When an object induces slightly disparate images in the two retinas, we do not see double images. Instead we perceive a single object in front of or behind the plane of fixation. Three-dimensional movies and Magic Eye books take advantage of this phenomenon, displaying slightly different images to each eye to induce a conscious perception of depth. Neurons in the primary visual cortex, the first synaptic relay of the visual system in the cerebral cortex, are sensitive to this retinal disparity and could therefore provide the basis for depth perception. However, these same neurons respond differently to black and white images that are anticorrelated and disparate—images in which each black pixel presented to one eye corresponds to a white pixel in the other, and vice versa. Although the neural synapse should give rise to a conscious perception of depth, in fact such images are not perceived as a single image having depth; instead they are treated as rivalrous alternating images.
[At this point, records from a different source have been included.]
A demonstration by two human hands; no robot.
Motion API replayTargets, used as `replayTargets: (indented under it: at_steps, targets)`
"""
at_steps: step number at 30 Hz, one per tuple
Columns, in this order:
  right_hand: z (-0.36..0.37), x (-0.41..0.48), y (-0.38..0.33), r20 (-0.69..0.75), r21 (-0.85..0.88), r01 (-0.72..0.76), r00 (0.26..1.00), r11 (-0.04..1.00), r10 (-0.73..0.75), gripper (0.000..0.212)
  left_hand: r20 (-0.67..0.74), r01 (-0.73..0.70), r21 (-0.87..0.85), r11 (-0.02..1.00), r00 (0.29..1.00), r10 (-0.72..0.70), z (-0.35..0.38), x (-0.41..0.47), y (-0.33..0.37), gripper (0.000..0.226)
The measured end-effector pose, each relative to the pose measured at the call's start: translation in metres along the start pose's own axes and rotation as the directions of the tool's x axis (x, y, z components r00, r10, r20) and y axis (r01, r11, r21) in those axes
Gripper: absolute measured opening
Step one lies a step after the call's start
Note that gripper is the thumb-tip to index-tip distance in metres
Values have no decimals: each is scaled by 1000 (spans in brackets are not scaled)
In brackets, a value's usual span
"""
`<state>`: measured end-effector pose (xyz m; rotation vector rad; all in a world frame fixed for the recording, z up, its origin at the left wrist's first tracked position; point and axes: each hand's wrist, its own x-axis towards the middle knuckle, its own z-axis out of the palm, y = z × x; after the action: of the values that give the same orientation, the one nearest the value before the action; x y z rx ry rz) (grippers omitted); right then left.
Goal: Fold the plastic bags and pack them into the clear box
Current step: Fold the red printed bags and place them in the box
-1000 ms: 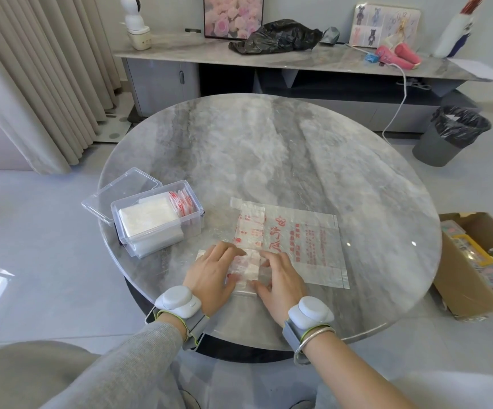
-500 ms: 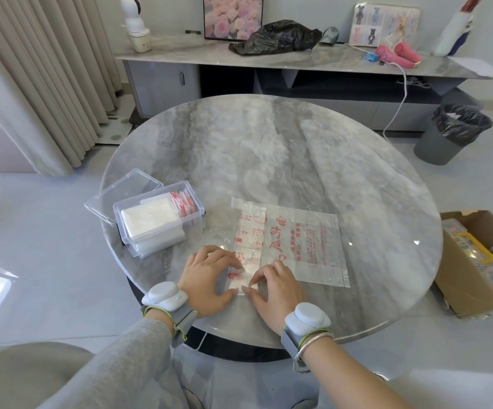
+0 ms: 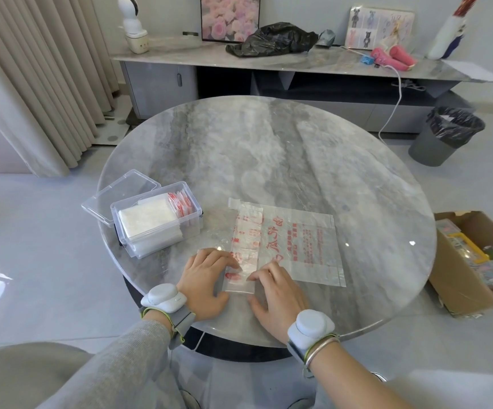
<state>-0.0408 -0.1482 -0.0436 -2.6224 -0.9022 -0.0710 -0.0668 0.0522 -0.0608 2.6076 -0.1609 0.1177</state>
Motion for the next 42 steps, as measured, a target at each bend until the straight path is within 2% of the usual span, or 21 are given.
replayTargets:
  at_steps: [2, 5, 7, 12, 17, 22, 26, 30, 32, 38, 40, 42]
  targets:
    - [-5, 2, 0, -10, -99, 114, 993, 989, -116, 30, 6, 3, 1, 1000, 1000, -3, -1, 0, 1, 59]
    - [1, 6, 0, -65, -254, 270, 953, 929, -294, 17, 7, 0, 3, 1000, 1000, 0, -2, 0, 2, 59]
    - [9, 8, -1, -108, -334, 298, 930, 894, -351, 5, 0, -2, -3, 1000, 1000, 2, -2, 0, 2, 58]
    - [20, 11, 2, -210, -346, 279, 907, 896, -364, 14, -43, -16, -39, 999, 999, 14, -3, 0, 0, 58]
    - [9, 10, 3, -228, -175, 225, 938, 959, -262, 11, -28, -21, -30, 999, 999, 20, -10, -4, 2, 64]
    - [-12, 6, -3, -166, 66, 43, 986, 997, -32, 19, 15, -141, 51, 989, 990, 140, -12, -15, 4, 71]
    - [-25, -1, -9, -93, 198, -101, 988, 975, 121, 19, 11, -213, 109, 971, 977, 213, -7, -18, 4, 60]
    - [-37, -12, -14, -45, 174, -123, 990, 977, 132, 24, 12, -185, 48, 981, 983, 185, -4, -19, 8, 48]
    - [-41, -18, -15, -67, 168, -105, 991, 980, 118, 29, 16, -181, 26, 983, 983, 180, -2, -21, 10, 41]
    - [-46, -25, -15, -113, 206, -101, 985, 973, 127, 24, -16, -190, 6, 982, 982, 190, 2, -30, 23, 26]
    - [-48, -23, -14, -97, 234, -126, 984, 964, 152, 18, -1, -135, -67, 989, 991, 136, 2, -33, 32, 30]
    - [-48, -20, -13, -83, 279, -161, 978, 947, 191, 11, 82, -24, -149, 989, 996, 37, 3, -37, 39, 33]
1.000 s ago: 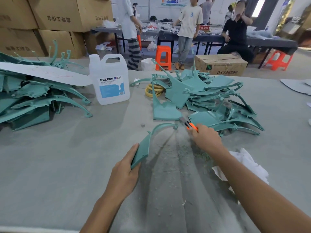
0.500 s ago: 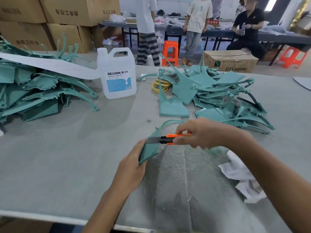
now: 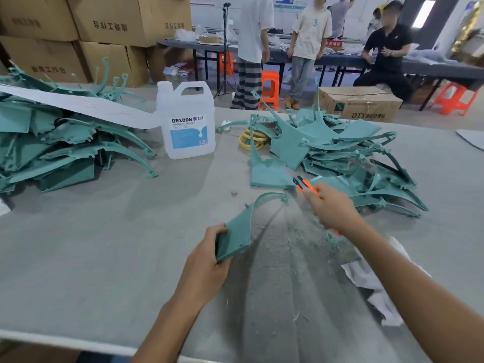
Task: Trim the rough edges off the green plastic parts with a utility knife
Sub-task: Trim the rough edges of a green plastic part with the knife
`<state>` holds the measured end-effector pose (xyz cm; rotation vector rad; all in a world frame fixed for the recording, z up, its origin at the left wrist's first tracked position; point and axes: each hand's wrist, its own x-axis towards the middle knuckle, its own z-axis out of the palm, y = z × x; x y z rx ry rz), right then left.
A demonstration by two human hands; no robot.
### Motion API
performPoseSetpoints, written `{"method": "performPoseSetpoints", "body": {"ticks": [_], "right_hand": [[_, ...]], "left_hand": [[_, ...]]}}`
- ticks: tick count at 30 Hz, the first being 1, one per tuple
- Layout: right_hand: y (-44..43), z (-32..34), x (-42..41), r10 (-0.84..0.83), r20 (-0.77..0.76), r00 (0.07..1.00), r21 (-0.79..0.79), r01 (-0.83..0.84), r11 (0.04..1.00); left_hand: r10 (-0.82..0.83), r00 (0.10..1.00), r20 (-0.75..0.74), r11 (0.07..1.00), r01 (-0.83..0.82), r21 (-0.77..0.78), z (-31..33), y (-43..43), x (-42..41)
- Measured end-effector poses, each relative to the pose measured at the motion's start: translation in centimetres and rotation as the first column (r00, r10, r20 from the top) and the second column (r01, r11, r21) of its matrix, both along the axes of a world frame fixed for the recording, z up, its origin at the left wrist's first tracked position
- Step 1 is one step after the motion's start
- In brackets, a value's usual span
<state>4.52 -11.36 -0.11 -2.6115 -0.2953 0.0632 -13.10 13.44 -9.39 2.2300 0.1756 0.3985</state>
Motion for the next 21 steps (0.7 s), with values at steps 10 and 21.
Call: {"method": "performPoseSetpoints", "body": {"ticks": [10, 21], "right_hand": [[6.3, 1.1, -14.0, 0.235, -0.239, 0.942, 0.710, 0.005, 0.704], [4.5, 1.0, -10.7, 0.430, -0.598, 0.677, 0.801, 0.520, 0.297]], "left_hand": [[0.017, 0.972, 0.233, 0.972, -0.071, 0.224, 2.0, -2.2, -1.5], [-0.082, 0.879, 0.470, 0.993, 0.030, 0.116, 9.8, -0.5, -2.3]]}}
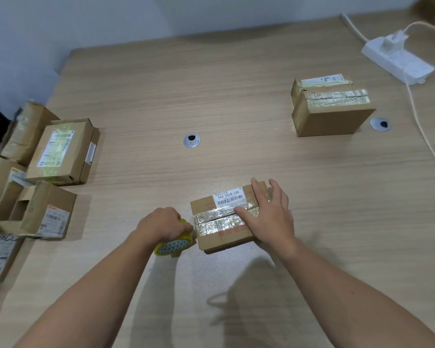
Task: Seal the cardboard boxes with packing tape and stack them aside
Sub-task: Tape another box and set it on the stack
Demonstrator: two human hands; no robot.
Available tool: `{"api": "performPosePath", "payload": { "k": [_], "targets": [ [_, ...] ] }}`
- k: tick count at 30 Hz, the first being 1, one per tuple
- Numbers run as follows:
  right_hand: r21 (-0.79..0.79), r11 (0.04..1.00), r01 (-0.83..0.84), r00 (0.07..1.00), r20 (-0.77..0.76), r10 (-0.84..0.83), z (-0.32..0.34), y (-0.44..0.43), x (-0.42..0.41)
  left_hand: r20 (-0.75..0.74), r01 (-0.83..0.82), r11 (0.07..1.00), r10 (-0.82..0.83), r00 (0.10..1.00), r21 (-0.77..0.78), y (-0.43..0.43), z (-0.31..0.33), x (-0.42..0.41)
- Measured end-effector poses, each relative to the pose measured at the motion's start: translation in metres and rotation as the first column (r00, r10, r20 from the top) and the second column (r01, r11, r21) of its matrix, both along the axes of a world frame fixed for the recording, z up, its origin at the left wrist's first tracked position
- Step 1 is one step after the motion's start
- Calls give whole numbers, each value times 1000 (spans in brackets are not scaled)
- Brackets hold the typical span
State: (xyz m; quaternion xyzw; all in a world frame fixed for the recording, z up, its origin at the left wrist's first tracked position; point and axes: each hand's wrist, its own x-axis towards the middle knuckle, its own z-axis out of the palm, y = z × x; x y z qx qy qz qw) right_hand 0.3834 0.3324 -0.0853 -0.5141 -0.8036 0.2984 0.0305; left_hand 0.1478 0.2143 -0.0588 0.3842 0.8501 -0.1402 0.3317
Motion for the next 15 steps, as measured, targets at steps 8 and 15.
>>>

One sees either a white-on-black or black-on-white image, and the perceptual switch occurs spontaneously every few seconds, without any separation of depth.
Both retinal disparity and anticorrelated images produce an ocular reflex that adjusts the eyes to a depth of field equal to the plane of the image fixated, yet anticorrelated images are not perceived as one image with a single depth of field. The signal of depth triggers a cellular response in the primary visual cortex that is not consciously perceived and therefore does not have a direct role in conscious depth perception. It is thought that later stages of visual processing are responsible for depth perception and somehow reject the depth information computed for anticorrelated images in the primary visual cortex.
The study is important because it shows how neural activity can be dissociated from conscious perception. Disparate anticorrelated images are consciously perceived as rivalrous images—you see one input or the other but you do not see them fused into one object. However, neurons in the primary visual cortex do detect the anticorrelated images as fused and compute the depth of the fused image. In addition, the eyes make automatic vergence movements to the computed depth of the fused image that the brain does not consciously perceive.
These findings reinforce the idea that sensory input alone does not give rise to consciousness; higher-level interpretation of that input is needed.
How Is Self-Awareness Encoded in the Brain?
If visual attention is presently the most tractable example of consciousness, self-awareness is probably the deepest problem. Although aspects of self-awareness are evident in nonhuman primates, self-awareness is central to human identity and has evolved in parallel with language and other forms of symbolic communication.
A more promising approach to the study of consciousness may lie in the latest advances in neural prosthetics that give people the ability to voluntarily modulate neural signals to achieve a goal (move a cursor on the screen). Similarly, some individuals can achieve great control of their breathing and heart rate. These feats suggest that studies of how people can consciously control signals that are normally unconscious may shed light on the neural processes of self-awareness.